Fertilization system recommendation

            The recommendation for fertilization of systems constitutes a much more dynamic recommendation and is supported by the interpretation of the production system as a whole and does not only take into account the interpretation of fertilization and liming recommendation tables. (ASSMANN et al., 2017).

FERTILIZATION SYSTEMS – POTASSIUM

            Because it is an element that is almost entirely cycled in mineral form, much of the potassium element is not part of the structure of organic compounds in plants, animals or soils. This characteristic means that the availability of the element in the soil is high, and the release of potassium from plant components and animal waste is practically immediate when compared to the release of other nutrients (ASSMANN et al., 2017).

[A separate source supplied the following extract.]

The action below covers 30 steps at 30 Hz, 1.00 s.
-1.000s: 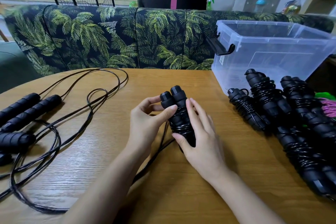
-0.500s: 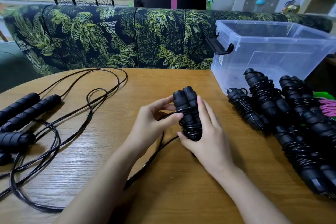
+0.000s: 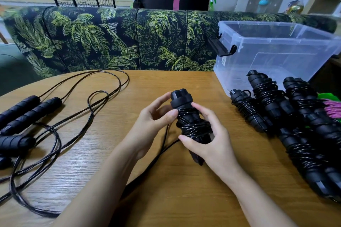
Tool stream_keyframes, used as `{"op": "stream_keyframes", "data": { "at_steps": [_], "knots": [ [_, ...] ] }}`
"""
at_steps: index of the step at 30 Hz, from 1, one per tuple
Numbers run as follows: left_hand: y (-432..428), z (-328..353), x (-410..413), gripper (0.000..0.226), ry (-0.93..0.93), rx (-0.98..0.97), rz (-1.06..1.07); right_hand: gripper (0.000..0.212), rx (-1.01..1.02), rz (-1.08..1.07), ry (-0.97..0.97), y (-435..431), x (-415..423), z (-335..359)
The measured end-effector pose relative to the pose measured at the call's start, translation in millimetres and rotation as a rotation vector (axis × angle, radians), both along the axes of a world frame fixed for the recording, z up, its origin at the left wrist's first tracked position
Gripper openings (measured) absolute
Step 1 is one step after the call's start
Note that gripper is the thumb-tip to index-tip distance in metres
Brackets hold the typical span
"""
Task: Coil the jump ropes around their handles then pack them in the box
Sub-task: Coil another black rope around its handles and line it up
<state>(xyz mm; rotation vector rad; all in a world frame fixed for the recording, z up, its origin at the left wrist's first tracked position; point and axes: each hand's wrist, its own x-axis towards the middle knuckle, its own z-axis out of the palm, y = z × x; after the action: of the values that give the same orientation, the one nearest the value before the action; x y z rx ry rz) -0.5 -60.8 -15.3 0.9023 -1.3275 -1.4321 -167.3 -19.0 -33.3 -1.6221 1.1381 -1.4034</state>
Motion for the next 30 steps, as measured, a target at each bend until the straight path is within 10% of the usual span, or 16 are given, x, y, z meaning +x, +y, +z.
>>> {"op": "stream_keyframes", "data": {
  "at_steps": [14,30],
  "knots": [
    [4.8,-5.7,-14.6,0.047,0.016,0.036,0.218,0.096,-0.137,-0.132,0.469,-9.8,10.2,-22.6],
    [0.7,-3.6,-5.6,0.071,-0.223,-0.154,0.194,0.085,-0.197,-0.166,0.339,-12.6,-1.3,-20.1]
  ]
}}
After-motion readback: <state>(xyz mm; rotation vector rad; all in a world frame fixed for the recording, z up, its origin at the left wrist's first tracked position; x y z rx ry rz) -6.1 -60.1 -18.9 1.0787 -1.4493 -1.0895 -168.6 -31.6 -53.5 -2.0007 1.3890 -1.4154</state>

            When recommending fertilization of systems, using the principles of nutrient cycling, nutrients can be applied in isolation, thus eliminating the need to use formulas. In the case of potassium, for example, in crop-livestock integration systems, it is recommended that fertilization of the system, both for the grazing phase and for the grain production phase of an agricultural year, be done in its entirety, with application at the time of planting the forage crop, using a fertilizer with a high potassium concentration as a source, such as potassium chloride (60% of K).₂O) (ASSMANN et al., 2017).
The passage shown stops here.